# Confused about Max Vertex Uniform Vector limit

While coding my WebGL app I've encountered an interesting phenomena:

On my first PC (with GPU Radeon HD 5850), BrowserLeaks (link) tells me that in my browser - Google Chrome Version 36.0.1985.143m the Max Vertex Uniform Vectors value equals 1024 - which is true, when I try to create inside the shader an attribute array bigger than 1024, the browser throws an error: too many uniforms, which f.e. in my case let's me draw about 85 simple cubes in a single draw call.

Meanwhile on my other PC (with GPU Intel X3100) with Opera-Next Version 12.15 installed, where BrowserLeaks shows a value 4096 next to the Max Vertex Uniform Vectors field, I can init an array of size 250 000 and even bigger, I can draw 20 000 cubes in a single draw call and everything works fine (except a very low framerate).

So now my question is: Why those numbers varies so much, why in the second case the upper limit value does not seem to be valid? How would I find the true upper limit value (and read it inside my WebGL app at the runtime)?

EDIT: Ok, I've found out how to get this parameter inside a WebGL app: gl.getParameter(gl.MAX_VERTEX_UNIFORM_VECTORS), but the question now is how would I adapt it to shaders...

The answer is relatively similar to this one except you already figured out how to query the limits, so I try to exand it a little bit.

There is no clear perfect solution how to work with those limits, but a good strategy seem to be to only use uniforms you absolutely need to get things to display at all ( which should be really low ) and then "use up" the remaining slots for optional enhancements you can enable / disable or number of lights you can increase / decrease.

edit: you may struggle with the fact that all your for loops must be constant, you can't plainly write for( int i = 0; i < numLights; i++ ) { ... }. It's a bit unintuitive but if you want that you have to write.

#define MAX_LIGHTS 4

uniform int numLights;

void main ( void ) {
for( int i = 0; i < MAX_LIGHTS; i++ ) {
if ( i == numLights ) break;
}
}


Remember that you can also easily runtime compile your shaders in webgl in order for them to work very well in different configurations, it's common for webgl engines to split their shader code into small parts they can parameterize / exchange. The above example has the disadvantage to always "use up" all the active uniforms for the maximum amount of lights, even if the actual amount is lower. If you'd want to do something else with it you'd have to recompile it.
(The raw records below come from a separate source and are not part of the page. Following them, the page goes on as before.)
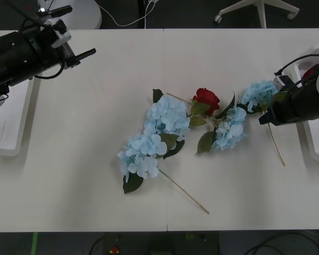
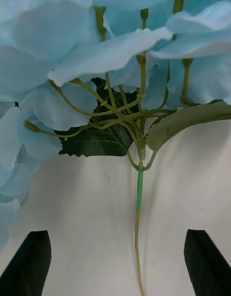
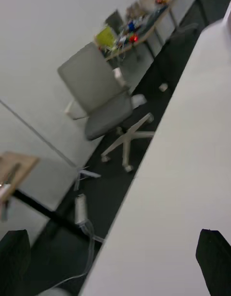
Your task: Put the red flowers into the right box and the blue flowers into the left box
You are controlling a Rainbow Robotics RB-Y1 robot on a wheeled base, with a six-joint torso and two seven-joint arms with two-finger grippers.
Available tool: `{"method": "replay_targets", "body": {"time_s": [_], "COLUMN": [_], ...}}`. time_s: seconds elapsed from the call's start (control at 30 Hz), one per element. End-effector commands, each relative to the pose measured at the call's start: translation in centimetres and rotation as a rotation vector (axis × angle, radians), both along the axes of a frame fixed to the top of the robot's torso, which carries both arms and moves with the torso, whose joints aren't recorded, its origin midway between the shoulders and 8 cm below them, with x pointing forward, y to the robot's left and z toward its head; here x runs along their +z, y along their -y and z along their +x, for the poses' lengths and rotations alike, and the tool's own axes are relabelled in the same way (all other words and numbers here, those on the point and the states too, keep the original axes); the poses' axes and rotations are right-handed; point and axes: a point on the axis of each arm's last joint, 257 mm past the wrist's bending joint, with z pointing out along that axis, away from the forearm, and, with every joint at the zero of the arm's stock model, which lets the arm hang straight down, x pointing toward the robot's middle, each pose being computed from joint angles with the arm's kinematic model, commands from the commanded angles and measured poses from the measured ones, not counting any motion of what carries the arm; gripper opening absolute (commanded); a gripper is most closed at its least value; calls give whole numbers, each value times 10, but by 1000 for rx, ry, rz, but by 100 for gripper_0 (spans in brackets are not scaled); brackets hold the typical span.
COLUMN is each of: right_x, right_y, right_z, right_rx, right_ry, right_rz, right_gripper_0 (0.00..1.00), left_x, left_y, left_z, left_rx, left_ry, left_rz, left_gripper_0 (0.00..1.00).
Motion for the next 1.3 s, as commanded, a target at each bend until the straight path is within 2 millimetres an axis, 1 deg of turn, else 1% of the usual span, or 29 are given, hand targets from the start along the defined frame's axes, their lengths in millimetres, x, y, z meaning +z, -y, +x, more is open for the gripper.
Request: {"method": "replay_targets", "body": {"time_s": [0.03,0.07,0.17,0.2,0.33,0.37,0.4,0.43,0.47,0.53,0.6,0.67,0.73,0.87,1.0,1.03,1.07,1.1,1.13,1.17,1.2,1.3], "right_x": [12,11,6,5,-2,-6,-7,-9,-10,-12,-14,-15,-17,-22,-25,-25,-25,-25,-25,-25,-25,-25], "right_y": [-12,-9,-2,-2,-4,-7,-7,-11,-12,-17,-20,-21,-21,-20,-21,-21,-21,-21,-22,-22,-22,-21], "right_z": [20,20,21,22,26,27,27,28,29,30,30,30,30,33,35,35,36,36,36,36,36,36], "right_rx": [-9,-13,-19,-19,-17,-15,-16,-11,-10,-3,0,5,3,-3,-6,-6,-5,-5,-3,-2,-2,-2], "right_ry": [43,42,43,45,55,54,56,58,61,62,61,64,61,59,55,53,55,54,54,55,54,55], "right_rz": [14,7,-8,-8,-9,-6,-5,-1,0,0,0,-5,-10,-14,-17,-17,-19,-21,-22,-22,-22,-28], "right_gripper_0": [80,80,80,80,80,80,80,80,80,79,80,80,80,80,80,74,63,57,45,38,23,6], "left_x": [2,1,-4,-7,-28,-38,-43,-53,-62,-74,-82,-89,-95,-108,-112,-113,-115,-115,-117,-119,-122,-126], "left_y": [-22,-29,-39,-39,-59,-66,-68,-70,-69,-59,-46,-36,-32,-20,-1,4,5,6,7,9,13,30], "left_z": [-9,-8,-11,-12,-17,-22,-26,-33,-40,-49,-52,-55,-69,-92,-117,-126,-133,-136,-142,-146,-153,-173], "left_rx": [139,191,295,309,434,472,482,495,492,466,421,385,338,298,256,249,256,261,287,299,333,451], "left_ry": [-51,-59,-113,-128,-243,-321,-361,-448,-536,-652,-728,-813,-939,-1105,-1262,-1323,-1367,-1380,-1410,-1426,-1458,-1519], "left_rz": [82,121,183,192,277,296,299,302,297,281,289,234,124,1,-123,-171,-203,-215,-234,-245,-260,-326], "left_gripper_0": [100,100,100,100,100,100,100,100,100,100,100,100,100,100,100,100,100,100,100,100,100,100]}}
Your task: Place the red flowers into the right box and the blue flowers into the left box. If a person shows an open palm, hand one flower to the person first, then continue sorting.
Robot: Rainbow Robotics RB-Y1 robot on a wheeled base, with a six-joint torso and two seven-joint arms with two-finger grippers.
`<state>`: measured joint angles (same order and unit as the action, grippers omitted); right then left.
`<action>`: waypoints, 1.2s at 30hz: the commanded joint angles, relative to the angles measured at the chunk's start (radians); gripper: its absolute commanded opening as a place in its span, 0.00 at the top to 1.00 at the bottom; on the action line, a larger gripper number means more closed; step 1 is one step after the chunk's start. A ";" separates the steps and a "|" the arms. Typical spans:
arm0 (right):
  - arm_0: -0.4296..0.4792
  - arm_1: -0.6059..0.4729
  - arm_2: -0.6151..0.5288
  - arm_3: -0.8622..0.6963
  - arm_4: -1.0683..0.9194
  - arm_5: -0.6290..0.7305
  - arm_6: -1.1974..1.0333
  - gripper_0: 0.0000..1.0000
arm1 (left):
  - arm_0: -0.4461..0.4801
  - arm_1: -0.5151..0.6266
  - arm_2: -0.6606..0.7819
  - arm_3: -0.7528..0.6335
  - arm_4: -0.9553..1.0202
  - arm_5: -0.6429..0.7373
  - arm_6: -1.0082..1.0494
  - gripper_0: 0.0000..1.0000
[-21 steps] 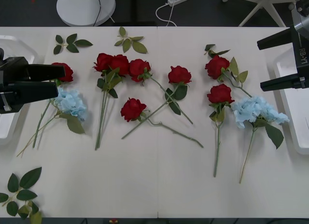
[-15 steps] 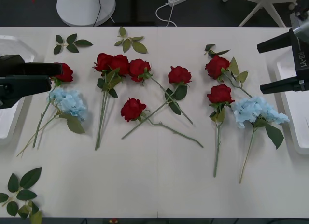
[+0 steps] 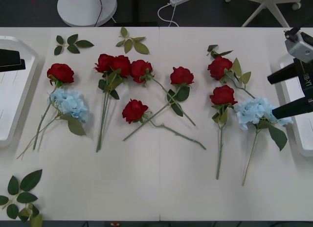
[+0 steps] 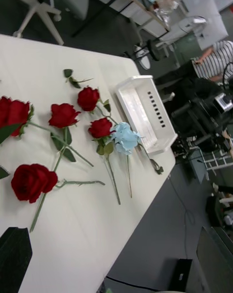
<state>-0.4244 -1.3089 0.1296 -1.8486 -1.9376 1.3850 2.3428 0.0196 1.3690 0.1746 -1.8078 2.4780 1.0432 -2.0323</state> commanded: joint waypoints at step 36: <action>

• > runtime compile your shaders - bling bling Could you tell me something more about this method? Right now I have wroten a simple shader generator that is based on an idea "if this material needs to handle 2 lights, then put apropriate String to shader variable and then compile it" but it is extremely debug-hostile. Feb 4, 2015 at 10:02

Old hardware had more limits how many uniforms can be allocated. DX10 hardware removed this limit with constant buffers.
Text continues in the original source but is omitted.